Computed tomography (CAT or CT) imaging is an incredible tool doctors use to help detect and diagnose patients noninvasively. Using specialized x-ray technology, the device has the ability to image cross-sectional areas of the body, and it provides greater details than conventional x-rays. Today, Positron emission tomography (PET) is employed to detect tissue conditions on a molecular level using radioisotopes ingested by the patient and detected by highly sensitive sensors in a PET machine. A PET scan measures important body functions such as blood flow, oxygen use, and sugar (glucose) metabolism to help doctors evaluate how well organs and tissues are functioning. PET scans are used in several applications such as cardiology, oncology, and neurology. According to the National Institute of Biomedical Imaging and Bioengineering, combination PET/CT scanners are the primary imaging tool for identifying most cancers worldwide.
The production of radioisotopes in nuclear medicine is an important and challenging process where time is of the essence. From isotope production in the lab to physician usage in the hospital’s nuclear radiology department, the journey must be fast. In some cases, due to the short half-life of these isotopes, suppliers can have as little as two days before the product expires, rendering it an ineffective tracer. The production process can span several locations and processing centers — in some cases across several countries requiring adherence to strict nuclear regulatory requirements; so, it would not be an overstatement to say that time is of the essence.
This arduous journey begins with a precise sizing operation where the donor material is geometrically shaped with strict tolerances adhering to equally strict tracking procedures on a center-less grinding system, in this case, developed by Glebar.
To develop a precision thrufeed grinding system, Glebar drew from its experience designing medical system solutions for applications such as cardiovascular guidewires, arthroscopic shavers, dental files, surgical tubing, catheter bodies, and orthopedic bone drills.
“We’re always eager to accept a new challenge, and in this case, the fact that our product could contribute toward identifying and healing illnesses in the medical field through radiological means makes our work even more rewarding — like the micro grinding systems our engineers design for surgical guidewires used in stent delivery for the heart, or arthroscopic shaver systems we’ve innovated for orthopedic surgeries,” notes Adam Cook, CEO of Glebar.
For this application, the customer required that the pellet count be carefully tracked through the machine. This necessitated a system that could measure a set frequency of parts that would be programmable on demand. In addition to accounting for all of the components processed, the machine had to separate the set number of parts for data collection.

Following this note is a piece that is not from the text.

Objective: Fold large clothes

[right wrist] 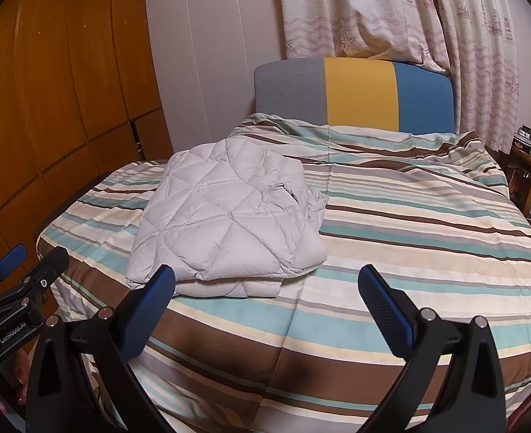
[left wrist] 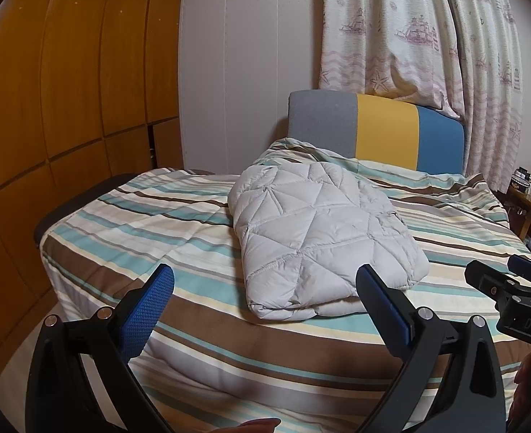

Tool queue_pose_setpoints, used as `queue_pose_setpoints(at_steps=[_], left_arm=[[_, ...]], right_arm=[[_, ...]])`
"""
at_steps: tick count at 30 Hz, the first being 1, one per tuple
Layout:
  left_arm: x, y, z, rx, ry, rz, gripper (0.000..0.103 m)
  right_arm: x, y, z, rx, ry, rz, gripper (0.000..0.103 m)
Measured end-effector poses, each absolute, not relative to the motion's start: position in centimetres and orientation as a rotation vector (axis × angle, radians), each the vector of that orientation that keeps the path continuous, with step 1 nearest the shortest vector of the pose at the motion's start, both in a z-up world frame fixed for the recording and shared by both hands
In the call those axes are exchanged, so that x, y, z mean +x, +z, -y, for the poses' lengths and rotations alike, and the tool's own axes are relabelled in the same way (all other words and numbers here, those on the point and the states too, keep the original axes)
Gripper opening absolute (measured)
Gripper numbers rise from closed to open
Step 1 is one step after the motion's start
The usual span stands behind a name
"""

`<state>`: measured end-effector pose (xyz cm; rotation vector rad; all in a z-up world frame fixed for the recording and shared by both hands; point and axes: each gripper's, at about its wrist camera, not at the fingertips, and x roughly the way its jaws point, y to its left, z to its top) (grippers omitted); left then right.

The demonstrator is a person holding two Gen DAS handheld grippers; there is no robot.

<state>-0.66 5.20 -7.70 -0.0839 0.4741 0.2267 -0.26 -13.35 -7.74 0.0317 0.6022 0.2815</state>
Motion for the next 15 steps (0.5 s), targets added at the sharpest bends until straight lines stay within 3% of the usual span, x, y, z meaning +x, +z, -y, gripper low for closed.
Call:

To accurately singulate and grind the radiotracer source material, Glebar’s precision GT-610 grinding system was selected and modified for the application. The modular system is flexible, therefore lending itself well to this type of process. A granite machine base was employed, providing extreme rigidity and superior vibration damping. Fitted with a vibratory bowl feeder, the parts are introduced as a stream into the machine using a smart conveyor.
The system detects a programmed frequency of parts needed and separates the number of parts processed for data collection. The machine then uses a smart gripper in a “pinch” action to meter the parts into the machine. Data is instantly fed back to the machine’s control system for collection and size compensation.
The machine then grinds the 0.100 in. diameter pellets to the required ±0.0001 in. tolerance in a controlled, safe environment with a CpK of 2.0. A similar process was successful for ground automotive engine components and was adopted for this process due to the similar geometric and material characteristics to the pellets processed in this application.
A gantry system guides components out of the grinding zone into a safe area for collection and part measurement. The machine enclosure ensures that the operator is safe at all times using safety interlocks interfaced to the control system.
At the exit side of the machine, a sensor matches the parts count, which then redirects the part to be measured for offline gauging and post processing. The operator places the component on a laser gauge, which instantly feeds back the diameter of the part and automatically compensates for size variation and simultaneously logs the measured diameter data for traceability and to analyze process capability using statistical process control (SPC), a method for measuring and controlling quality during the manufacturing process.
Ease of Operation
At the heart of the GT-610’s system is the machine’s touch screen HMI (human machine interface) controls and software, which simplify the machine’s use so that any operator with limited skills in grinding can operate the system with a screen touch while maintaining the tight tolerances required. Developed by Glebar’s engineers, the software was written specifically for this process and tolerance requirements. This was particularly of interest for the pellet manufacturer since many OEMs are facing a shortage of skilled workers with the ability to produce components with the required high level of precision within such a short operating window. Addressing these obstacles is one of the drivers behind Glebar’s decision to advance its machine technology while simplifying it from an operator’s point of view.
To address the present market labor gap, it is important that the medical device manufacturing industry, which is ever-evolving and fast-moving, employs solutions that can address high-volume production demands to get high-quality life-saving devices to the market rapidly.
Employing automated machine technology, machinists can now operate three or four pieces of equipment with ease, coupled with the ability of Glebar to remotely connect to the machine for diagnostics and process monitoring. The machine now requires very little interaction other than a steady supply of raw material to be processed.